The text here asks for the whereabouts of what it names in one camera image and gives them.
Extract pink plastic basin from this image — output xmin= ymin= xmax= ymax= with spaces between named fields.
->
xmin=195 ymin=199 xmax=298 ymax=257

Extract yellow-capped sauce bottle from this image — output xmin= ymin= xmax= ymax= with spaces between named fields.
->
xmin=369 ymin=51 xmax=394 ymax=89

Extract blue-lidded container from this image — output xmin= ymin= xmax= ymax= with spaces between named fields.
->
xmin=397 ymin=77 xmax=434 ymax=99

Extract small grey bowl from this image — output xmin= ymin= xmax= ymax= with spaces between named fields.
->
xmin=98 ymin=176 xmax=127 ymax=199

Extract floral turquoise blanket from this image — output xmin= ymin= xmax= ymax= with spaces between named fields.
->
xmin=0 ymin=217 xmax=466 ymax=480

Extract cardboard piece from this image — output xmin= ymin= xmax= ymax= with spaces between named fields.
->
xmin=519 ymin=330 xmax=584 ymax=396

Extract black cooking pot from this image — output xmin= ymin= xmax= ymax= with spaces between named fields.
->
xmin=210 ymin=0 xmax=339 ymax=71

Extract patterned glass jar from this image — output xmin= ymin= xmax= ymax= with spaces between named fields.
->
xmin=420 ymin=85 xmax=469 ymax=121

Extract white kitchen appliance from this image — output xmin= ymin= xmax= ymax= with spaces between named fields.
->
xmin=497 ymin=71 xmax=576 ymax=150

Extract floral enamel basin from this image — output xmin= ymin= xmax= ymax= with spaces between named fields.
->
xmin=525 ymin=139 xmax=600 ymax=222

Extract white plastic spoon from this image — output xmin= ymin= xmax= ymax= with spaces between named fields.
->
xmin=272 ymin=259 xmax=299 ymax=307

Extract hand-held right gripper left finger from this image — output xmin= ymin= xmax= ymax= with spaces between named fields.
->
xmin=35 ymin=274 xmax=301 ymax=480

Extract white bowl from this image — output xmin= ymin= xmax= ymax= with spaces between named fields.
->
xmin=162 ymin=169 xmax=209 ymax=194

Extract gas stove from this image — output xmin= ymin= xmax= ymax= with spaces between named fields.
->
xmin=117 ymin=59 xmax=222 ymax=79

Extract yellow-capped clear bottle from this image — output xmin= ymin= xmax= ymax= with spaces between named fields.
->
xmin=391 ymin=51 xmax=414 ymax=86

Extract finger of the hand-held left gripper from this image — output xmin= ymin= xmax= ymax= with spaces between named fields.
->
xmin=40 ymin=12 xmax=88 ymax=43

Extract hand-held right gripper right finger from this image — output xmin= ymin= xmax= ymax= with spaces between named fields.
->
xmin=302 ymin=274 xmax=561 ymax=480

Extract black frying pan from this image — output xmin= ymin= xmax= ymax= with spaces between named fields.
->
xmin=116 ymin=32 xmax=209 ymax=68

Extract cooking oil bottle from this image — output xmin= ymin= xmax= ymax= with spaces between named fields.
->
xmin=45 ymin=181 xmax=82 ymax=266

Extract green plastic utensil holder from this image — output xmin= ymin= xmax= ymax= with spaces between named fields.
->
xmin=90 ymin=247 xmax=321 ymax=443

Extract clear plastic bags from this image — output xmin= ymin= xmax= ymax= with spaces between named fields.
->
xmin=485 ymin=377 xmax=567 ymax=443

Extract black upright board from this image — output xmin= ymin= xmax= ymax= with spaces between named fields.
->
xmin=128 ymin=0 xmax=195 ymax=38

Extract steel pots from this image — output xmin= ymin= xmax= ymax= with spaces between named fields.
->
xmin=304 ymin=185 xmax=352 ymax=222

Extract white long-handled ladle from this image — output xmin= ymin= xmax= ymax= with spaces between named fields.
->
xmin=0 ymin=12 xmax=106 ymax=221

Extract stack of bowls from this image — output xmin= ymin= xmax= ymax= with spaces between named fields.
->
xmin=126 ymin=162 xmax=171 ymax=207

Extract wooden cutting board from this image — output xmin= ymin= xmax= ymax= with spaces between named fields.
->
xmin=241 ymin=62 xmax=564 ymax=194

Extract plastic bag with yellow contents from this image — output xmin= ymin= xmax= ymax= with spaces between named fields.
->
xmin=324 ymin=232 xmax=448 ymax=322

- - - - -

__HOW TO COMPLETE THIS TASK__
Pick each line holding the word "held" out of the data and copy it.

__SOLVED EXERCISE__
Extract hand-held right gripper left finger from this image — output xmin= ymin= xmax= ymax= with spaces between named fields.
Extract finger of the hand-held left gripper from this image — output xmin= ymin= xmax= ymax= with spaces between named fields.
Extract hand-held right gripper right finger from this image — output xmin= ymin= xmax= ymax= with spaces between named fields.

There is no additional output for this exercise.